- Your task
Search the listing below for the word "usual" and copy each line where it appears.

- Collected material

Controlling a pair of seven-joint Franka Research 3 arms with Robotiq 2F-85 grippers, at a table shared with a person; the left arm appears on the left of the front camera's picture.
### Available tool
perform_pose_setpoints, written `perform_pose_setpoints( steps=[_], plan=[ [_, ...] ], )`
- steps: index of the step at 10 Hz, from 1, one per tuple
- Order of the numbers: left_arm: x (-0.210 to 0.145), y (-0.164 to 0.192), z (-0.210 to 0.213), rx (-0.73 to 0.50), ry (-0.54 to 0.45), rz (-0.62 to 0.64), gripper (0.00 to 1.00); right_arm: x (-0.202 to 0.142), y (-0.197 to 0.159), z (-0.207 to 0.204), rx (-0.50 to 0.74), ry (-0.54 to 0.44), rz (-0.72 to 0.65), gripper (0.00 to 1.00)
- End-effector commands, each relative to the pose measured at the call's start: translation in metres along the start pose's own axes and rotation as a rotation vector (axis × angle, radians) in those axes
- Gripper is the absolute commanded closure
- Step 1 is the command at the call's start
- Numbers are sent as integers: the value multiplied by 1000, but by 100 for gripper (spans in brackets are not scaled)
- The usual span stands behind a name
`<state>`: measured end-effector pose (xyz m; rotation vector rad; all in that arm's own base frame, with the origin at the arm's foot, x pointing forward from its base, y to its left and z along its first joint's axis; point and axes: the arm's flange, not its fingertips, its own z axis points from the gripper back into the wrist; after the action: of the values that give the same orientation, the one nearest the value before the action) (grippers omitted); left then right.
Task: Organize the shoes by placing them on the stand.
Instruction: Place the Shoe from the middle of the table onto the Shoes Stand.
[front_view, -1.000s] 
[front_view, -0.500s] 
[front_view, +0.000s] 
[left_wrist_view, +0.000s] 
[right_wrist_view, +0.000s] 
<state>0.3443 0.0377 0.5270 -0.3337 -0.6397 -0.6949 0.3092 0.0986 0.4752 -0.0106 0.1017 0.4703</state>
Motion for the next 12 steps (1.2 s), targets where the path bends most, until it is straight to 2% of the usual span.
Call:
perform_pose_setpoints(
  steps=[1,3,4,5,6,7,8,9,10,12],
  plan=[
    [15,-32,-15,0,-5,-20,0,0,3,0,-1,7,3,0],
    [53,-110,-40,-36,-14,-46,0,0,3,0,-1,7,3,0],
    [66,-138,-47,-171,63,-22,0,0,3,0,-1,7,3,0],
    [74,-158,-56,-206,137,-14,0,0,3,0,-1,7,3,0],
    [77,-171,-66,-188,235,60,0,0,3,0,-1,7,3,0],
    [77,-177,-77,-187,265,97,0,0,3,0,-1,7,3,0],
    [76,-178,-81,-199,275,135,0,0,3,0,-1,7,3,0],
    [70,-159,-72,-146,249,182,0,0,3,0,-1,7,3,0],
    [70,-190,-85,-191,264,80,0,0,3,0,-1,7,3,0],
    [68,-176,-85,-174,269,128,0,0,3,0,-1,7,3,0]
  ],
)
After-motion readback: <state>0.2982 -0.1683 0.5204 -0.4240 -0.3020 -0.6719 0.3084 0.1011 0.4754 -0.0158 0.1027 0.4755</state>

- Expected output
- The usual span stands behind a name
Motion for the next 12 steps (1.2 s), targets where the path bends most, until it is straight to 2% of the usual span.

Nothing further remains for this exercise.